#### [What is expected]
Check every line of the material below for the string "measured", and return the ones that have it.

#### [Dataset extract]
────────

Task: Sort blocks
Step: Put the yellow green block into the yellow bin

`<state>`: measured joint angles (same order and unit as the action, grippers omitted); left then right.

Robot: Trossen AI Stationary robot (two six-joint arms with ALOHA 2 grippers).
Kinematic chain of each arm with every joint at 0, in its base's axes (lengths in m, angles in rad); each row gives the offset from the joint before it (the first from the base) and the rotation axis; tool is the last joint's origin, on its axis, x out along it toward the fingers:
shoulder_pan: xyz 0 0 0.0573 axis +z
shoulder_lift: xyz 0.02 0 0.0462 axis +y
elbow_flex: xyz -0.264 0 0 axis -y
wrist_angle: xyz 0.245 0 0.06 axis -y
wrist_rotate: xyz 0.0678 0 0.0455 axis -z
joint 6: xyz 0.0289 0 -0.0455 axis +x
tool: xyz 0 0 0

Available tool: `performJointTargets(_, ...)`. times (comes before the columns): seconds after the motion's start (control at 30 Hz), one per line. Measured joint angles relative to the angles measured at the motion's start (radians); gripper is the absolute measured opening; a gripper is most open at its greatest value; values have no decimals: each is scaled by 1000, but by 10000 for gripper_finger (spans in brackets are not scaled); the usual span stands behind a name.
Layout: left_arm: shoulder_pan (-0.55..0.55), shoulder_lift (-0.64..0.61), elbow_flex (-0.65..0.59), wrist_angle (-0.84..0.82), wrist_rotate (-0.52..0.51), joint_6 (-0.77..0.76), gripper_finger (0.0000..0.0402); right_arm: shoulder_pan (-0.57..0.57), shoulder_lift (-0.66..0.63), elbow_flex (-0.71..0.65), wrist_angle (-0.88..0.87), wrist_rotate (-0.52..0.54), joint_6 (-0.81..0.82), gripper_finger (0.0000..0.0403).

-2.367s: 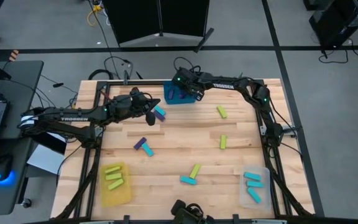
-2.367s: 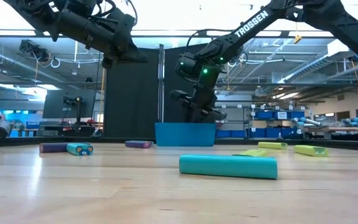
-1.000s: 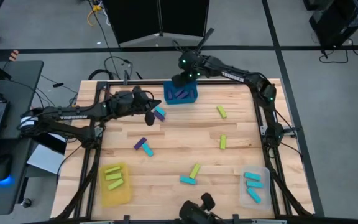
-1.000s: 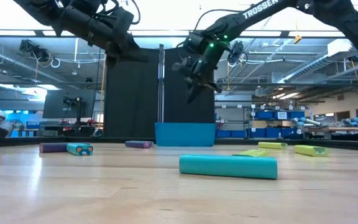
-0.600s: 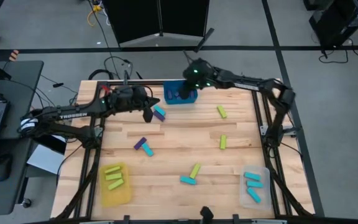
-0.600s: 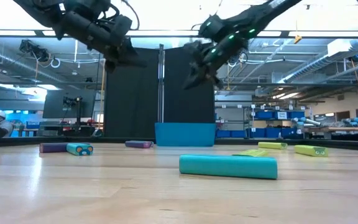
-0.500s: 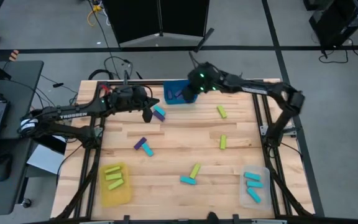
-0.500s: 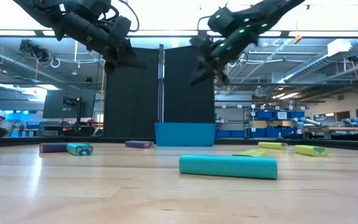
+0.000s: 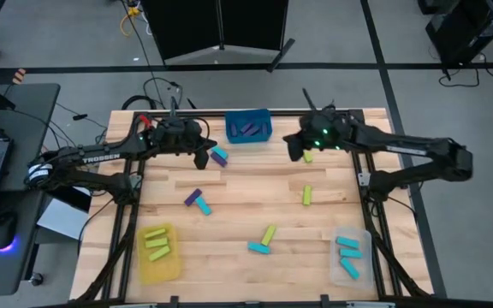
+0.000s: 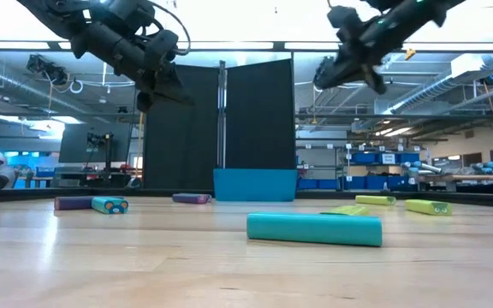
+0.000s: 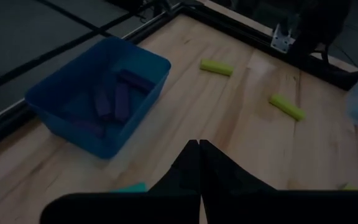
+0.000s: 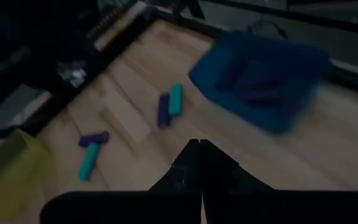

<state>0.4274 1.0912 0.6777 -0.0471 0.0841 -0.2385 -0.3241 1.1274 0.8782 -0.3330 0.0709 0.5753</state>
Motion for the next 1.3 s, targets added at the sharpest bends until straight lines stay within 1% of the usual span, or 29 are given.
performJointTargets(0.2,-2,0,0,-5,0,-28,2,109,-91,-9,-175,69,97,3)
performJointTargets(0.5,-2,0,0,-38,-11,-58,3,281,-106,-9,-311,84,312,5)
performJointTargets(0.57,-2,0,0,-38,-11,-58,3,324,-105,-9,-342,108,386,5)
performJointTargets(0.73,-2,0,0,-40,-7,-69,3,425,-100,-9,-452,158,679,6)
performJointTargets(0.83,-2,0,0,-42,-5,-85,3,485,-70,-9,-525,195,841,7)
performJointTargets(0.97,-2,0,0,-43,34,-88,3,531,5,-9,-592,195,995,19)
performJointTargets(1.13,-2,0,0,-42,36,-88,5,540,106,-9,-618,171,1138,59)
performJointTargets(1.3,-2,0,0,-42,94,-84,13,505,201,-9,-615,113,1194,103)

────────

#### [Reply to the task]
`<state>`: measured joint angles (same order and unit as the action, grippers omitted); left then right.
Available tool: `performJointTargets(_, ...)`. times (comes before the columns): seconds after the motion's start (control at 30 Hz), one per line. Measured joint angles relative to the angles measured at the motion's start (radians); gripper is the absolute measured opening; a gripper is most open at its greatest value; values have no decimals: each is scaled by 1000, but by 10000 for gripper_finger (spans in brackets are not scaled); the usual span stands behind a name.

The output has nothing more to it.